Your objective:
Please give the listing again in full, leaving out its images.

-=-=-=-=-

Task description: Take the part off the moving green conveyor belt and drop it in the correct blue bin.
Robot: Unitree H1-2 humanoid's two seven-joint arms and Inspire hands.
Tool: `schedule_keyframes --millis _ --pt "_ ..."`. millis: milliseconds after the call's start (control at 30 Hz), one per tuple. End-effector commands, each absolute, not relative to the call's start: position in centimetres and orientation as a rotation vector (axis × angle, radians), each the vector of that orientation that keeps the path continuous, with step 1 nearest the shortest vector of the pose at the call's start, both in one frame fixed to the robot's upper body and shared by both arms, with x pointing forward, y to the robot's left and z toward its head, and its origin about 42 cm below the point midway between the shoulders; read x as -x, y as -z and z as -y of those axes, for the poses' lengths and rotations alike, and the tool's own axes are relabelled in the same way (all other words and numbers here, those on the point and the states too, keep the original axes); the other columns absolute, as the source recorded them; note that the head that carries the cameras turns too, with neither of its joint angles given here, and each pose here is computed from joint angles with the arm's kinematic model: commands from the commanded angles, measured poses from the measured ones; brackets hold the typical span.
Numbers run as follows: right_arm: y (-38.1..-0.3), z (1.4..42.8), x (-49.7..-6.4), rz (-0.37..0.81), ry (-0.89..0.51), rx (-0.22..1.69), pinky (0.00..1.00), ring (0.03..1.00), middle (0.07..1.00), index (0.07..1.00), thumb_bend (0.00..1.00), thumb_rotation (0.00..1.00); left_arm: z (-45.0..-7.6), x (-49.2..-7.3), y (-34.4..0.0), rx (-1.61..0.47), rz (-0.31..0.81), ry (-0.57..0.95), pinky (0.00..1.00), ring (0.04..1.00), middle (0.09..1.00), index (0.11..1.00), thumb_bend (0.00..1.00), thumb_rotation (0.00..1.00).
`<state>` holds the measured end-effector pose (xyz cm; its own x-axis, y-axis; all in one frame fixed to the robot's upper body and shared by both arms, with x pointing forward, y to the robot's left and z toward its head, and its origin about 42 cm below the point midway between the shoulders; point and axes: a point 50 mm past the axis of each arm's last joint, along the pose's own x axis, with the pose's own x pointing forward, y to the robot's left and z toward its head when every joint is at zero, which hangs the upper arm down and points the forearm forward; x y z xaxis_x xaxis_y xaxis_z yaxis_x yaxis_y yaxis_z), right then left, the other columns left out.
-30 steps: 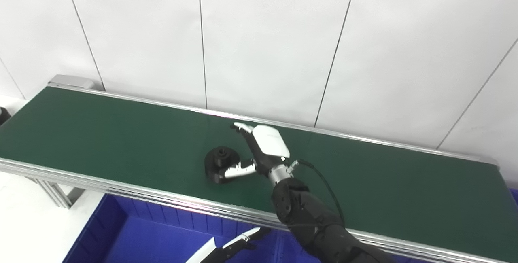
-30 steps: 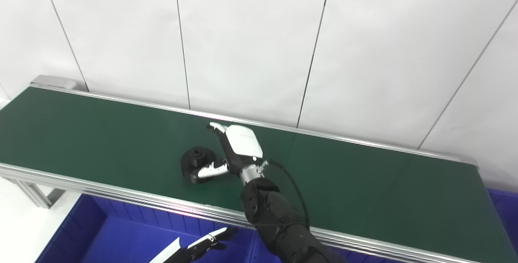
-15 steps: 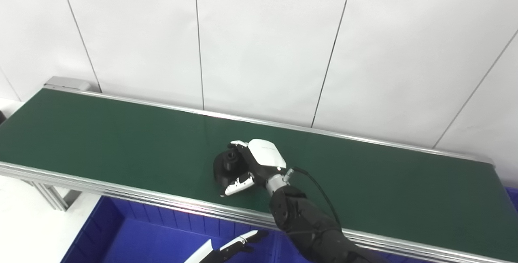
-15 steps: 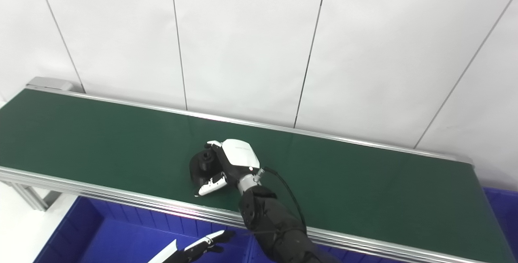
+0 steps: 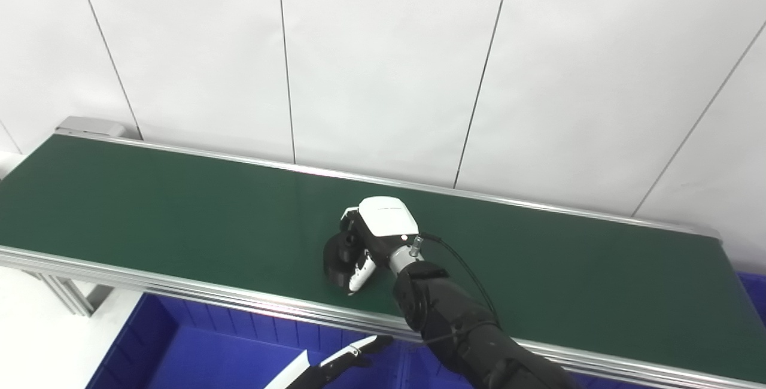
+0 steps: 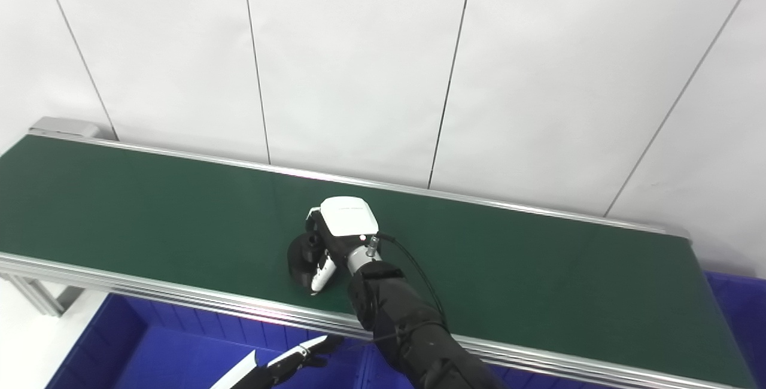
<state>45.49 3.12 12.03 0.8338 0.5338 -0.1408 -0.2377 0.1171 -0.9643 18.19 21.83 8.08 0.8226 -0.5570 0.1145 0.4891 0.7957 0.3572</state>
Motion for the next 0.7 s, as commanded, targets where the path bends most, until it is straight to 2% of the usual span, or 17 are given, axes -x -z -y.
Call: schedule_keyframes --millis 0,133,400,667 --pt "-8.2 -4.7 -41.9 0.182 -0.723 1.355 0.41 0.448 0.473 0.547 0.52 0.00 -22.0 -18.5 -9.2 -0.311 0.291 0.552 0.88 0.932 0.949 0.925 0.50 0.61" --pt "-8.2 -4.5 -41.9 0.198 -0.712 1.330 0.41 0.417 0.494 0.532 0.52 0.00 -22.1 -18.7 -9.2 -0.303 0.290 0.551 0.88 0.936 0.949 0.927 0.50 0.61" --pt "-8.0 -4.0 -42.0 0.193 -0.680 1.289 0.38 0.404 0.479 0.560 0.51 0.00 -22.2 -18.6 -9.0 -0.306 0.283 0.550 0.88 0.933 0.949 0.928 0.51 0.63" --pt "-9.1 -3.2 -42.8 0.226 -0.612 1.151 0.38 0.419 0.524 0.502 0.52 0.00 -22.4 -18.7 -8.8 -0.304 0.273 0.549 0.88 0.934 0.950 0.927 0.52 0.63"
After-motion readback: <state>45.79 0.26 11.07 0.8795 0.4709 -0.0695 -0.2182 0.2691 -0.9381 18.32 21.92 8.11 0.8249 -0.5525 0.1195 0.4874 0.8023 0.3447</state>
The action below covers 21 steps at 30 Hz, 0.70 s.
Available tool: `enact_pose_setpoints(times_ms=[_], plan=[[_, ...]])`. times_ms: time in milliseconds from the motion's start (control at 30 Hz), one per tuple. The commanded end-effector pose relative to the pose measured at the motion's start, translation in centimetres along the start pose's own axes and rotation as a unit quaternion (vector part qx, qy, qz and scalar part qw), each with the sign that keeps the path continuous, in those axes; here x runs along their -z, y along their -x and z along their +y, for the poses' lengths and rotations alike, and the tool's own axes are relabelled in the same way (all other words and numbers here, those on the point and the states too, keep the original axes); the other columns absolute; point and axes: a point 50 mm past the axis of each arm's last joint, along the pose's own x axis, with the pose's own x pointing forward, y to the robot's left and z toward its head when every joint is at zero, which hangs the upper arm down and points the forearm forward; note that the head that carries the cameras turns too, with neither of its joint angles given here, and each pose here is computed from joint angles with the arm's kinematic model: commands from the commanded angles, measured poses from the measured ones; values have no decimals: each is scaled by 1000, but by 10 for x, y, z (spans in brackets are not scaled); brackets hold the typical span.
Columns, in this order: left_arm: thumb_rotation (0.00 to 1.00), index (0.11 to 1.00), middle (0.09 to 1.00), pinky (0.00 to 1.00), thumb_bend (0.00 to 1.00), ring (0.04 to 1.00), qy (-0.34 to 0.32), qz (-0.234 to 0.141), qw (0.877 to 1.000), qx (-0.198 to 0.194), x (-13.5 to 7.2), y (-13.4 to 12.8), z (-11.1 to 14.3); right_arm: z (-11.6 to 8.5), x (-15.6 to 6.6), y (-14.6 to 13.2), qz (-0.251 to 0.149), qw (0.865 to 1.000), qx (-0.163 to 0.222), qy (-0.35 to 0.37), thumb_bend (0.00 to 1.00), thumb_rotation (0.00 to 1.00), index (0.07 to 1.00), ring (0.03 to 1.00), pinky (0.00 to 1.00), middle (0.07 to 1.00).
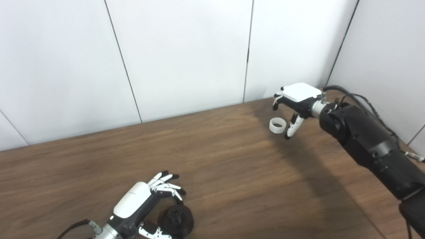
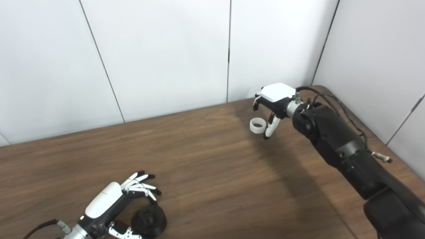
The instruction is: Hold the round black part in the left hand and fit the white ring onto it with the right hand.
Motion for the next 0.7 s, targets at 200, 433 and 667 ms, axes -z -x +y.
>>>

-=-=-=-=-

Exercise output:
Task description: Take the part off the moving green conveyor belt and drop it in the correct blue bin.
Robot: Unitree H1-2 humanoid's two seven-joint arms and Inspire hands.
Tool: `schedule_keyframes --millis _ --pt "_ ..."`. millis: milliseconds after the call's start (control at 30 Hz), one per tuple. End-effector commands, each absolute, not relative to the call's start: position in centimetres and orientation as a rotation vector (axis × angle, radians), each the vector of that orientation that keeps the path continuous, with step 1 nearest the shortest vector of the pose at the call's start, both in one frame fixed to the robot's upper body and shared by both arms, with x pointing forward, y to the robot's left and z toward its head, and its origin about 42 cm below the point midway between the shoulders; read x as -x, y as -z and z as -y of those axes, for the poses' lengths and rotations alike, and the tool's own axes are relabelled in the same way (all other words and numbers here, those on the point and the states too, keep the original axes); the other columns absolute, as the source recorded them; note that the head that carries the cameras turns too, with neither of its joint angles given here, and each pose here is computed from joint angles with the arm's kinematic model: commands from the commanded angles, measured poses from the measured ones; brackets hold the typical span.
Numbers run as follows: right_arm: y (-38.1..-0.3), z (1.4..42.8), x (-49.7..-6.4), rz (-0.37..0.81), ry (-0.89..0.51), rx (-0.22..1.69), pinky (0.00..1.00), ring (0.03..1.00), middle (0.07..1.00), index (0.07..1.00), thumb_bend (0.00..1.00), thumb_rotation (0.00..1.00); left_arm: z (-45.0..-7.6), x (-49.2..-7.3), y (-34.4..0.0), rx (-1.61..0.47), rz (-0.31..0.81), ry (-0.57..0.95), pinky (0.00..1.00), ring (0.04..1.00), middle (0.09..1.00), index (0.11..1.00), thumb_bend (0.00..1.00), thumb_rotation (0.00..1.00).
`<state>` holds the measured end-effector pose (xyz cm; its own x-axis, y-axis; all in one frame fixed to the robot's upper body and shared by both arms, with x pointing forward, y to the robot's left and z toward its head, and its origin about 42 cm below the point midway between the shoulders; point and axes: a point 50 mm past the axis of each arm's last joint, along the pose's own x axis, with the pose's own x pointing forward, y to the robot's left and z toward its head when every joint is at zero, which hangs the upper arm down and points the forearm forward; x y z xaxis_x xaxis_y xaxis_z yaxis_x yaxis_y yaxis_z), right then left, the other columns left out.
-30 steps: 
-30 steps: 
-15 steps: 
-15 steps: 
+0 steps: 
+0 steps: 
<state>45.49 3.12 12.03 0.8338 0.5338 -0.1408 -0.2377 0.1171 -0.9643 18.19 21.83 8.08 0.8226 -0.5570 0.1145 0.4891 0.7957 0.3572</state>
Motion for the next 0.7 s, as commanded, targets where the path bends most, until it is straight to 2% of the usual span, or 17 are given, axes -x -z -y.
Call: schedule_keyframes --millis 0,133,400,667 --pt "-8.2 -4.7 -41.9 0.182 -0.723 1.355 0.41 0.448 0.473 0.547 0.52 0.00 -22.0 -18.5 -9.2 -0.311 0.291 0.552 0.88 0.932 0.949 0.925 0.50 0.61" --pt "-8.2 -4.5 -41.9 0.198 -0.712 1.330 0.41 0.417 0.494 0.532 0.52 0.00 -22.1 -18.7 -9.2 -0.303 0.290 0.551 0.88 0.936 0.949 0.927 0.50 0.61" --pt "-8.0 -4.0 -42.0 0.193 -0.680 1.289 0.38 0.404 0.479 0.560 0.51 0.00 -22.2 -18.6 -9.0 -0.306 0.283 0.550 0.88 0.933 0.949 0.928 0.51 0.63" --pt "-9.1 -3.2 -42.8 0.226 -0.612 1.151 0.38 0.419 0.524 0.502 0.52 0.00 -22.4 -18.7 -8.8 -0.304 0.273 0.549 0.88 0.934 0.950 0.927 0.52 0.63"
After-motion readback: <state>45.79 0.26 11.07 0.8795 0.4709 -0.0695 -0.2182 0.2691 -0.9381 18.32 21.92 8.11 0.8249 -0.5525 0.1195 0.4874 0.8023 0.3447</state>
The action below covers 21 steps at 30 Hz, 0.70 s.
Available tool: `enact_pose_setpoints(times_ms=[_], plan=[[_, ...]])`. times_ms: time in milliseconds from the motion's start (control at 30 Hz), one per tuple. The commanded end-effector pose relative to the pose measured at the motion's start, translation in centimetres along the start pose's own axes and rotation as a unit quaternion (vector part qx, qy, qz and scalar part qw), each with the sign that keeps the path continuous, in those axes; here x runs along their -z, y along their -x and z along their +y, for the poses' lengths and rotations alike, and the tool's own axes are relabelled in the same way (all other words and numbers here, those on the point and the states too, keep the original axes); the other columns absolute; point and axes: a point 50 mm past the axis of each arm's last joint, along the pose's own x axis, with the pose's own x pointing forward, y to the robot's left and z toward its head when every joint is at zero, which hangs the upper arm down and points the forearm forward; note that the head that carries the cameras turns too, with neither of its joint angles given here, and each pose here is computed from joint angles with the arm's kinematic model: commands from the commanded angles, measured poses from the measured ones; values have no decimals: each is scaled by 1000, but by 10 for x, y, z (spans in brackets are not scaled); brackets hold the typical span.
Columns, in this order: left_arm: thumb_rotation (0.00 to 1.00), index (0.11 to 1.00), middle (0.09 to 1.00), pinky (0.00 to 1.00), thumb_bend (0.00 to 1.00), ring (0.04 to 1.00), qy (-0.34 to 0.32), qz (-0.234 to 0.141), qw (0.877 to 1.000), qx (-0.198 to 0.194), x (-13.5 to 7.2), y (-13.4 to 12.8), z (-11.1 to 14.3); right_arm: z (-11.6 to 8.5), x (-15.6 to 6.6), y (-14.6 to 13.2), qz (-0.251 to 0.149), qw (0.865 to 1.000), qx (-0.163 to 0.222), qy (-0.35 to 0.37), thumb_bend (0.00 to 1.00), thumb_rotation (0.00 to 1.00), index (0.07 to 1.00), ring (0.03 to 1.00), pinky (0.00 to 1.00), middle (0.07 to 1.00).
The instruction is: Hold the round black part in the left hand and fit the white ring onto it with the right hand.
Motion for the next 0.7 s, targets at 200, 433 and 667 ms, axes -z -x +y.
>>>

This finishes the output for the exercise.